The investment of private equity fund property includes buying and selling stocks, equity, bonds, futures, options, fund shares and other investment targets agreed in investment contracts.
These Measures shall apply to the registration, fund raising and investment operation of companies or partnerships established for the purpose of investing in private equity funds and assets managed by fund managers or general partners.
These Measures shall apply to securities companies, fund management companies, futures companies and their subsidiaries engaged in private equity fund business. Where other laws and regulations and the relevant provisions of China Securities Regulatory Commission (hereinafter referred to as China Securities Regulatory Commission) provide otherwise for the above-mentioned institutions to engage in private equity fund business, such provisions shall apply. Article 3 Private equity fund business shall follow the principles of voluntariness, fairness, honesty and credibility, safeguard the legitimate rights and interests of investors, and shall not harm the national and social public interests. Article 4 Private equity fund managers and institutions engaged in private equity fund custody business (hereinafter referred to as private equity fund custodians) manage and use private equity fund property, and institutions engaged in private equity fund sales business (hereinafter referred to as private equity fund sales institutions) and other private equity fund service institutions shall fulfill their duties and fulfill their obligations of honesty, credibility, prudence and diligence.
Private equity fund practitioners shall abide by laws and administrative regulations, and abide by professional ethics and codes of conduct. Article 5 The China Securities Regulatory Commission and its dispatched offices shall supervise and manage the business activities of private equity funds in accordance with the Securities Investment Fund Law, these Measures and other relevant provisions of the China Securities Regulatory Commission.
There is no administrative examination and approval for the establishment of private fund management institutions and the issuance of private funds, and various issuers are allowed to issue private funds to investors who do not exceed the cumulative number stipulated by law on the basis of legal compliance. Establish and improve the supervision system for the issuance of private equity funds, effectively strengthen the supervision after the event, and severely crack down on all kinds of illegal fund-raising activities in the name of private equity funds according to law.
Establish a risk control and self-discipline management system to promote operating institutions to standardize private equity fund business, as well as a unified monitoring system for various private equity funds. Article 6 China Asset Management Association (hereinafter referred to as the Fund Industry Association) shall, in accordance with the Securities Investment Fund Law, these Measures, other relevant provisions of the China Securities Regulatory Commission and the self-discipline rules of the Fund Industry Association, carry out industry self-discipline, coordinate industry relations, provide industry services and promote industry development. Chapter II Registration and Filing Article 7 Managers of various private equity funds shall apply to the fund industry association for registration in accordance with the provisions of the fund industry association, and submit the following basic materials:
(a) the original and photocopy of the industrial and commercial registration and business license;
(2) Articles of association or partnership agreement;
(3) List of major shareholders or partners;
(4) Basic information of senior managers;
(5) Other information stipulated by the fund industry association.

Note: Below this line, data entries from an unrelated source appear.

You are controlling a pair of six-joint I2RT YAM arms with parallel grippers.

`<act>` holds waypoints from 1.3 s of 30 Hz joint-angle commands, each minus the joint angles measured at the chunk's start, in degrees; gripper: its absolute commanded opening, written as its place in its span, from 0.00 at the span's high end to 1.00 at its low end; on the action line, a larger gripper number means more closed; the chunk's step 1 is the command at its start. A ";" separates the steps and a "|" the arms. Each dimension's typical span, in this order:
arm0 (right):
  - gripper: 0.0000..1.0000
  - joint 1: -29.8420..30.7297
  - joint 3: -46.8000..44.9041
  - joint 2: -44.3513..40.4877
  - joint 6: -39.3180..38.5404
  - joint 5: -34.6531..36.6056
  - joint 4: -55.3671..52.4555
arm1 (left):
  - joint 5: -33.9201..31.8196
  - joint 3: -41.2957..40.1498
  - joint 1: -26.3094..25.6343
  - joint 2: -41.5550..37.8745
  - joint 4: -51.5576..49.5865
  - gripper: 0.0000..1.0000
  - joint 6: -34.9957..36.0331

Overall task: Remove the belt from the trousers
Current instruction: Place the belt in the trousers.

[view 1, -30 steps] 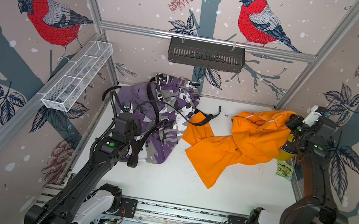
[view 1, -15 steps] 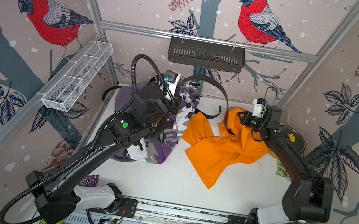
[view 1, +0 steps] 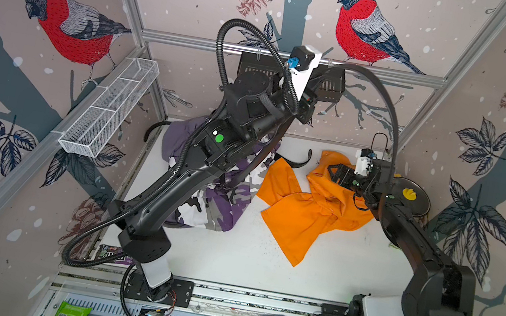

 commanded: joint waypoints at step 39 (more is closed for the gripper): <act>0.08 -14.95 -15.37 -31.42 1.93 15.26 -10.48 | -9.86 2.89 6.33 50.42 -2.81 1.00 -6.32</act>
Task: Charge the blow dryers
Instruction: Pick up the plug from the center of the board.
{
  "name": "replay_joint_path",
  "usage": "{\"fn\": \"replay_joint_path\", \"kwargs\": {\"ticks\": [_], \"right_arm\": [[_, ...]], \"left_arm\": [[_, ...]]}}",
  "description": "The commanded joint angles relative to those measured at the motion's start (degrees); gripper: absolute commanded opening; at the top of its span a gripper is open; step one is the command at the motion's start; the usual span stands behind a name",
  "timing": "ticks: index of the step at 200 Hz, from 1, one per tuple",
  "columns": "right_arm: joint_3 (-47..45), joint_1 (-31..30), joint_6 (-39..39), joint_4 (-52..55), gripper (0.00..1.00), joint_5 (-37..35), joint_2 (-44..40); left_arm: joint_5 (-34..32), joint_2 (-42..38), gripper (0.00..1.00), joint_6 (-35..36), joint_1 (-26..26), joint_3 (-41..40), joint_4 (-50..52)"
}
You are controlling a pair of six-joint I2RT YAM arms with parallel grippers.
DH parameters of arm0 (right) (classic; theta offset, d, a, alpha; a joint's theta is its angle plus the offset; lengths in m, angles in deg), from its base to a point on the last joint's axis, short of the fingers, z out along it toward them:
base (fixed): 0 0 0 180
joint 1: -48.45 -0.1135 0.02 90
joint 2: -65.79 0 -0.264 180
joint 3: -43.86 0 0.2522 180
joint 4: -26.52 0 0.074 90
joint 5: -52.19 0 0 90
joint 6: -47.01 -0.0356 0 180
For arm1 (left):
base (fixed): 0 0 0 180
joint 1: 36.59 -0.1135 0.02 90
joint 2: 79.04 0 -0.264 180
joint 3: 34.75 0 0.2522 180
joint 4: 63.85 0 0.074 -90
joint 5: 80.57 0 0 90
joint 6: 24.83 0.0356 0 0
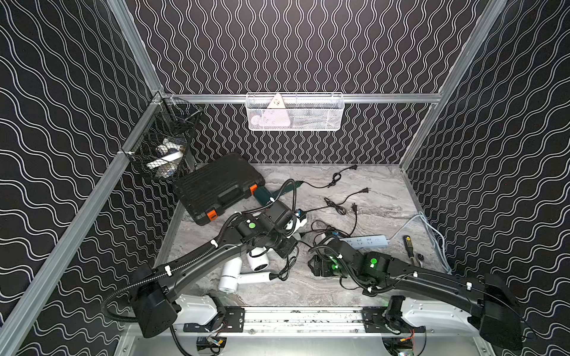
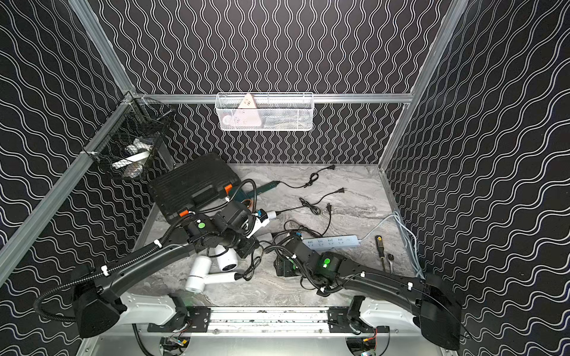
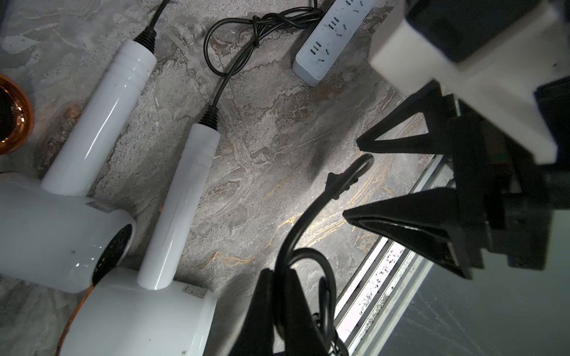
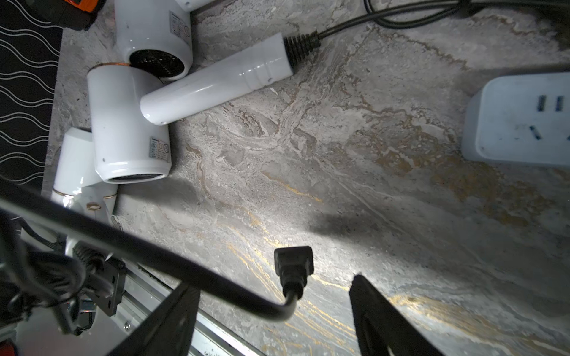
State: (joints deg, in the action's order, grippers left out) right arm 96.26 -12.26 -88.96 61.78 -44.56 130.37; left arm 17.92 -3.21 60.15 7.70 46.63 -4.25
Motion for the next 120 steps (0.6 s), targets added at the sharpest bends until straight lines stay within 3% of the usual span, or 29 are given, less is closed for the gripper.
{"fn": "replay_joint_path", "kwargs": {"ticks": [1,75,120], "right_arm": [[0.5,0.0,0.1,-1.0,0.79,-0.8,0.2],[-1.8,-0.1,-1.1,-3.0,0.70,-2.5,-0.7],[-4.0,0.0,-0.1,-7.3,0.66,0.9,-1.4]], "left_arm": [[0.3,0.3,0.00,0.2,-0.1,0.7,-0.2],[2.3,-1.2,0.00,-0.4,-0.2,-0.6,-1.0],[2.8,-1.5,0.00,-0.8,-0.1,-0.7,-1.0]]}}
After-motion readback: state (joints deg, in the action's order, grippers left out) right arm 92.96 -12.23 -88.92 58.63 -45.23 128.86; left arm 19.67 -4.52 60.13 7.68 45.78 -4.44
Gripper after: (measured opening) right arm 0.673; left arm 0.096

The fund industry association shall publish the list of private fund managers and their basic information through the website within 20 working days after the registration materials of private fund managers are complete, and complete the registration procedures of private fund managers. Article 8 After all kinds of private equity funds are raised, the private equity fund manager shall go through the fund filing procedures in accordance with the provisions of the fund industry association, and submit the following basic information:
(a) the main investment direction and the types of funds indicated according to the main investment direction;
(2) Fund contract, articles of association or partnership agreement. In the process of fund raising, if a fund prospectus is provided to investors, it shall be submitted. Private equity funds established in the form of companies, partnerships and other enterprises shall also submit the original and photocopy of industrial and commercial registration and business license;
(3) If entrusted management is adopted, an entrusted management agreement shall be submitted. Where a trust institution is entrusted to trust the fund property, a trust agreement shall also be submitted;
(4) Other information stipulated by the fund industry association.
The fund industry association shall, within 20 working days after the filing materials of private equity funds are complete, publish the list of private equity funds and their basic information through the website and complete the filing procedures of private equity funds. Article 9 The registration of private fund managers and private funds by fund industry associations does not constitute the recognition of the investment ability and continuous compliance of private fund managers; Not as a guarantee for the safety of fund property. Article 10 If a private fund manager is dissolved, revoked or declared bankrupt according to law, his legal representative or general partner shall report to the fund industry association within 20 working days, and the fund industry association shall cancel the registration of the fund manager in time and make an announcement through the website. Chapter III Qualified Investors Article 11 Private equity funds shall be raised from qualified investors, and the cumulative number of investors in a single private equity fund shall not exceed a certain number as stipulated by the Securities Investment Fund Law, the Company Law, the Partnership Enterprise Law and other laws.
Where an investor transfers a fund share, the transferee shall be a qualified investor, and the number of investors after the transfer of the fund share shall conform to the provisions of the preceding paragraph.